## Provided information
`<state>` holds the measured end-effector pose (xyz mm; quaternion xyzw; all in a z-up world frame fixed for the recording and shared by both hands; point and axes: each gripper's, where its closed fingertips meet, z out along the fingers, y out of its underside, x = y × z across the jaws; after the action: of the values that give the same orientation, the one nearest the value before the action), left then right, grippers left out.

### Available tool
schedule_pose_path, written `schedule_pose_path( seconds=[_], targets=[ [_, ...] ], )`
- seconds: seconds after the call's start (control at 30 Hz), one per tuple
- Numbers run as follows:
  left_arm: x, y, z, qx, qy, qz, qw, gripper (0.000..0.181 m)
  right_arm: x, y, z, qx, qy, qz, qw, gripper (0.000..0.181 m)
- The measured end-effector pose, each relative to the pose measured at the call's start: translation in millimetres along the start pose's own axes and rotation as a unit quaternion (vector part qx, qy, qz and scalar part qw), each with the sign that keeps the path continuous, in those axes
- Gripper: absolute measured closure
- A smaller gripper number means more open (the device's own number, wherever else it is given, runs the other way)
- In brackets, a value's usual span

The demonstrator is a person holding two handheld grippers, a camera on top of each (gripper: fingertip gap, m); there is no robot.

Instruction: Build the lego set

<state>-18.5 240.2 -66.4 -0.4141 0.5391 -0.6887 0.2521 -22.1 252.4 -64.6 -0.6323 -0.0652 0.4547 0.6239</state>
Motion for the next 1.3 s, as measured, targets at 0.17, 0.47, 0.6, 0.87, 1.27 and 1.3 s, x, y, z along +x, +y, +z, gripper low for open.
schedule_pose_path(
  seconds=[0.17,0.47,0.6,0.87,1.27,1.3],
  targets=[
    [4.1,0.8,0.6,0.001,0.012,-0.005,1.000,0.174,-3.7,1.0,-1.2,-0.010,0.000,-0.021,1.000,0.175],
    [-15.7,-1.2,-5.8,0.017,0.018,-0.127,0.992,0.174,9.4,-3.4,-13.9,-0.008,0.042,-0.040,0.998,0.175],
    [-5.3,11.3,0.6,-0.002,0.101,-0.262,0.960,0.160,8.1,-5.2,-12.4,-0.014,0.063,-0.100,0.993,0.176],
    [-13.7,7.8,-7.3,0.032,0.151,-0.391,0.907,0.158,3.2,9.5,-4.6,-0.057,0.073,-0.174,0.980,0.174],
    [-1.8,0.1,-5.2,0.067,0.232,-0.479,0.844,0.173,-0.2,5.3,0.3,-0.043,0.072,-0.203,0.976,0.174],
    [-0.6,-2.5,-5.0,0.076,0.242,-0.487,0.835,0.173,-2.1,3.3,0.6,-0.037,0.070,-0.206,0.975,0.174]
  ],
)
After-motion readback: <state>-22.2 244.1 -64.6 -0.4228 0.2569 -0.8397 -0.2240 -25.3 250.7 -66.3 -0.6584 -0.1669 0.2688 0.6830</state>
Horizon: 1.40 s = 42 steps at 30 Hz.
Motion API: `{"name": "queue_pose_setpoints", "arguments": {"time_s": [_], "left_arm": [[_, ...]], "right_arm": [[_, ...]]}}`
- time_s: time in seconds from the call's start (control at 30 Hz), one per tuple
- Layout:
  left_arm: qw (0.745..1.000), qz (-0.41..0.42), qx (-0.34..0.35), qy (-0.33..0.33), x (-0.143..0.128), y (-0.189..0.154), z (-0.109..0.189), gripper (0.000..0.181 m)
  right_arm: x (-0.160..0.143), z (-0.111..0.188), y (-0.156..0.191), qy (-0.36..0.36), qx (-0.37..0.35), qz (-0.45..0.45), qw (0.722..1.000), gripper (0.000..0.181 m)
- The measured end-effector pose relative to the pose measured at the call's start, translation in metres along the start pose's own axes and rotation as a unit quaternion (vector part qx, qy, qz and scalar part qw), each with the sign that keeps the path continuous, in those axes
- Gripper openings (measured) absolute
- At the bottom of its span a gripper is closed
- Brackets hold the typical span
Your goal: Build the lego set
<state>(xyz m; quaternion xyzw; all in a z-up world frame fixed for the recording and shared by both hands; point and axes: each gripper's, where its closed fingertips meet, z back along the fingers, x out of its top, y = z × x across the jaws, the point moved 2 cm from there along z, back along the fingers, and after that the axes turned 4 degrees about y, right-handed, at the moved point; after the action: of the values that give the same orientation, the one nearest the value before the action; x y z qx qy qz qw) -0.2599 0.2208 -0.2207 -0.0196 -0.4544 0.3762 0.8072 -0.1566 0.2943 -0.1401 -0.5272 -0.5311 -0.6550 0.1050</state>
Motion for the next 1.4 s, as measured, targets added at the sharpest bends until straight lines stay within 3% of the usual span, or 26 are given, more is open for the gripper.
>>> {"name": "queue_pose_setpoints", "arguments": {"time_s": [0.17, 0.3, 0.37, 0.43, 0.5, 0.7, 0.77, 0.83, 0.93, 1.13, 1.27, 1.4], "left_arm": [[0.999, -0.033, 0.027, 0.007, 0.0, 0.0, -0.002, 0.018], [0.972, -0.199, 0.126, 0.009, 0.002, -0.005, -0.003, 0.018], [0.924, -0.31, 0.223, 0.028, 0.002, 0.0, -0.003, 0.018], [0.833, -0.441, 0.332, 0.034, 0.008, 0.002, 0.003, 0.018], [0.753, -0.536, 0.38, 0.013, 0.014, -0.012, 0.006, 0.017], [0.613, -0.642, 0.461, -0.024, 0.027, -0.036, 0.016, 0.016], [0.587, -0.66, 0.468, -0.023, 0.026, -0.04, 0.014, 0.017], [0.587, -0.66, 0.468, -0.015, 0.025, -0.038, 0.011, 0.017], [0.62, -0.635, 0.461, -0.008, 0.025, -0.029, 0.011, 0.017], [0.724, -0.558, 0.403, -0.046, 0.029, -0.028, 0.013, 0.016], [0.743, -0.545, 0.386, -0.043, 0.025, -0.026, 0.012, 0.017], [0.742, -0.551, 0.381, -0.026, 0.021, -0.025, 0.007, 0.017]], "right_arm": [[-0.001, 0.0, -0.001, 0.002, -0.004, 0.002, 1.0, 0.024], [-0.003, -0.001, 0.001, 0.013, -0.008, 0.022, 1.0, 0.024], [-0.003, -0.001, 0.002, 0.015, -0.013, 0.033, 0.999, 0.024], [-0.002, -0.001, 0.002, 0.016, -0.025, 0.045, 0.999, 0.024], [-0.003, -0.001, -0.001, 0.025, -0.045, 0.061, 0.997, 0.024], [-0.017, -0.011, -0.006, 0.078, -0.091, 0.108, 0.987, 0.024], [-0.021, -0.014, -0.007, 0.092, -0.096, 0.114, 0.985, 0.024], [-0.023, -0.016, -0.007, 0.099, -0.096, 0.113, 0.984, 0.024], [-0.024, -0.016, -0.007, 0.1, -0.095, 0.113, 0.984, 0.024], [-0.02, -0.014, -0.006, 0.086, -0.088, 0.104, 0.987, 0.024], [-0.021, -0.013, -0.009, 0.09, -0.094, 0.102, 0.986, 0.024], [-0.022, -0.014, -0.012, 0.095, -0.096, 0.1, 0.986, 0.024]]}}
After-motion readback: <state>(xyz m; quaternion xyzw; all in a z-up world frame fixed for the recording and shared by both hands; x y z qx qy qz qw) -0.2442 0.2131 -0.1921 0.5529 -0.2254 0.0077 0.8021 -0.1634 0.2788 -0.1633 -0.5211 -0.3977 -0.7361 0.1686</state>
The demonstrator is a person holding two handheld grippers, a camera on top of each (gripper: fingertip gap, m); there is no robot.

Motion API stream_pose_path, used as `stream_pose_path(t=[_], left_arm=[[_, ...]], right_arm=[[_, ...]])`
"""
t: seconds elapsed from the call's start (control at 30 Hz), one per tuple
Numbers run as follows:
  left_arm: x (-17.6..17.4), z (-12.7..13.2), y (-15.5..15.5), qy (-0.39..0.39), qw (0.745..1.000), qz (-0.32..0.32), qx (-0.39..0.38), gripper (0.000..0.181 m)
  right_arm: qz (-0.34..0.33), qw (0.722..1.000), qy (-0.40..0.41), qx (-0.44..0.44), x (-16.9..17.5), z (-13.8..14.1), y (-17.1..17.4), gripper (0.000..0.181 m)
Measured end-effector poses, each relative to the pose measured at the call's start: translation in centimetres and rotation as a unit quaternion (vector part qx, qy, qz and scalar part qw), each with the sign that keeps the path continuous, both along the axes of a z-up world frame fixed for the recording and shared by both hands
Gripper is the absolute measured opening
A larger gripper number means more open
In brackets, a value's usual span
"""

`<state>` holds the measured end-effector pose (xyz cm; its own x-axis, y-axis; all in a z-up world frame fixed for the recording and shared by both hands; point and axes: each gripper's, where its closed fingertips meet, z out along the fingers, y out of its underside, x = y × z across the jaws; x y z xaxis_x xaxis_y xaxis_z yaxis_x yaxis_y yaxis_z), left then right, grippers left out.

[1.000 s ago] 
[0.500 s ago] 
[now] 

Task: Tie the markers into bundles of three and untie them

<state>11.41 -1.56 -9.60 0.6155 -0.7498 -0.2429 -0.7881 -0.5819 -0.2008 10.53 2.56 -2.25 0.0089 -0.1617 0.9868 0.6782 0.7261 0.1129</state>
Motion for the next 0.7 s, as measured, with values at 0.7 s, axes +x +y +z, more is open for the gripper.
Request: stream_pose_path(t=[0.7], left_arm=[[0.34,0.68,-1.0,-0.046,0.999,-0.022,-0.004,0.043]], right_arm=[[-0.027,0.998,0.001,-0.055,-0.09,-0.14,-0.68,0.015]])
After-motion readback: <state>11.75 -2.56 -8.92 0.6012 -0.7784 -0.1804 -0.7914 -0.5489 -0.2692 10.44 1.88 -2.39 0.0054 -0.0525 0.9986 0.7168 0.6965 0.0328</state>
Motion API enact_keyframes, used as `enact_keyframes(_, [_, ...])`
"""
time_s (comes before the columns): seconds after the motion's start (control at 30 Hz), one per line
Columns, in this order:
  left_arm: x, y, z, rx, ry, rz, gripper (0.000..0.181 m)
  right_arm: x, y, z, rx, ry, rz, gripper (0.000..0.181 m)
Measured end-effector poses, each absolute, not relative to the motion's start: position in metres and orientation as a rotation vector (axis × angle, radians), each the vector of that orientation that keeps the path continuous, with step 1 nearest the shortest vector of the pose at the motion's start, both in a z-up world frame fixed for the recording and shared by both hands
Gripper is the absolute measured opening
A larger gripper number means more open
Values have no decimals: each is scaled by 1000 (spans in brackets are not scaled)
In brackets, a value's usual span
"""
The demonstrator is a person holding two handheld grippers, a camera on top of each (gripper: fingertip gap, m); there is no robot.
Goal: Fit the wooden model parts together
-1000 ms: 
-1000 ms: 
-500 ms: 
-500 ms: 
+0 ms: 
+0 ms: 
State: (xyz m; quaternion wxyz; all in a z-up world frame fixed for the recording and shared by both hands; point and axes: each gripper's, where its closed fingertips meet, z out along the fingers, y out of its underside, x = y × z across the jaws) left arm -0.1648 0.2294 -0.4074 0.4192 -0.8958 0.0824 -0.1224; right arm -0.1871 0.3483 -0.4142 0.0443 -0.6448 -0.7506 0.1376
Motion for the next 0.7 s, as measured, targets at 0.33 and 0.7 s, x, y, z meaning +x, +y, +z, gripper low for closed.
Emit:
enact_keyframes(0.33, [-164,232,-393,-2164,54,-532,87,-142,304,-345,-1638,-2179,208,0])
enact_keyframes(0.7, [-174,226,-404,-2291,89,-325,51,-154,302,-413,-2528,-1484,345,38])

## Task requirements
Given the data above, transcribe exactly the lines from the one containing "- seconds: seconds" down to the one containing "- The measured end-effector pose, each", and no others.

## Written answer
- seconds: seconds after the call's start (control at 30 Hz), one per tuple
- Numbers run as follows:
  left_arm: x, y, z, qx, qy, qz, qw, gripper (0.000..0.181 m)
  right_arm: x, y, z, qx, qy, qz, qw, gripper (0.000..0.181 m)
- The measured end-effector pose, each relative to the pose measured at the call's start: translation in millimetres along the start pose's own axes and rotation as a unit quaternion (vector part qx, qy, qz and scalar part qw), each with the sign that keeps the path continuous, in those axes

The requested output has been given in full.